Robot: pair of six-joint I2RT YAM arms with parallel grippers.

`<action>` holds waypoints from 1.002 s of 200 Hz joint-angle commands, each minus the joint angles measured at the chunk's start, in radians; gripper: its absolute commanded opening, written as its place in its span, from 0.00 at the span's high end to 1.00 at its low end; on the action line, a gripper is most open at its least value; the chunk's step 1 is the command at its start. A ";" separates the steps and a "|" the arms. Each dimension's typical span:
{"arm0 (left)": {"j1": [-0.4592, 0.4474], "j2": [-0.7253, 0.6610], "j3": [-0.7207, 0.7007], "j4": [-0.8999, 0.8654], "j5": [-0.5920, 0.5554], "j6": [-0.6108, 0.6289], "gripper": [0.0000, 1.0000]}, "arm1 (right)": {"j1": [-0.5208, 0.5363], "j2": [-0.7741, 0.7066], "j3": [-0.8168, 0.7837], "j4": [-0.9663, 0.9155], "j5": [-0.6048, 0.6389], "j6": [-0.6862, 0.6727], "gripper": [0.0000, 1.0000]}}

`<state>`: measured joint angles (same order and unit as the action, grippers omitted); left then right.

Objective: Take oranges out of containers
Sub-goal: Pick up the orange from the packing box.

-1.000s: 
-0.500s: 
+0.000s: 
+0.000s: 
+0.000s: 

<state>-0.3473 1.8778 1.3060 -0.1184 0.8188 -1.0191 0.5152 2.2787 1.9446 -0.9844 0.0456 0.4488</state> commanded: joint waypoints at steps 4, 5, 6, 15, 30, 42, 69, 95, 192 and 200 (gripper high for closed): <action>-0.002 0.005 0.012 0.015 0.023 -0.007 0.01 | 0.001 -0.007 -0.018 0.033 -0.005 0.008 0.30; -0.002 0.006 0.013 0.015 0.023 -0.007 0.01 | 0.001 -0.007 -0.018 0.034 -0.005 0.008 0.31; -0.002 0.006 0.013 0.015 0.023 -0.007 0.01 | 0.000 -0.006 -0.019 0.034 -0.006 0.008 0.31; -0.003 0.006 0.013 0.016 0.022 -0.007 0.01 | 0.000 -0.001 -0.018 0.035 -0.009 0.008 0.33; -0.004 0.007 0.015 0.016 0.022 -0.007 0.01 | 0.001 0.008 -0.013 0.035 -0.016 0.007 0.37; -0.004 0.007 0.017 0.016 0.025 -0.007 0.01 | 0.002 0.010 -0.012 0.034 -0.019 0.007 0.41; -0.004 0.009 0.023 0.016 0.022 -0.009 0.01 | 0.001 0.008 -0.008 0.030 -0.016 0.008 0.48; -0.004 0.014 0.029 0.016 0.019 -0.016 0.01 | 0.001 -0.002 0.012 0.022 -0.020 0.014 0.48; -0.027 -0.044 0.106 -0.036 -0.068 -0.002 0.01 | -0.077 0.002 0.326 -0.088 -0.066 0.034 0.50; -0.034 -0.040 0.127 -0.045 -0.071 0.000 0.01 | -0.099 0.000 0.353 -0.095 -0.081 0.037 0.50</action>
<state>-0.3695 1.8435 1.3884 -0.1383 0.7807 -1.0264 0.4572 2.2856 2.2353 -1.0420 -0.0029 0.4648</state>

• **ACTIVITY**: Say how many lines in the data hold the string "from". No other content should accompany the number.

• **REPLY**: 2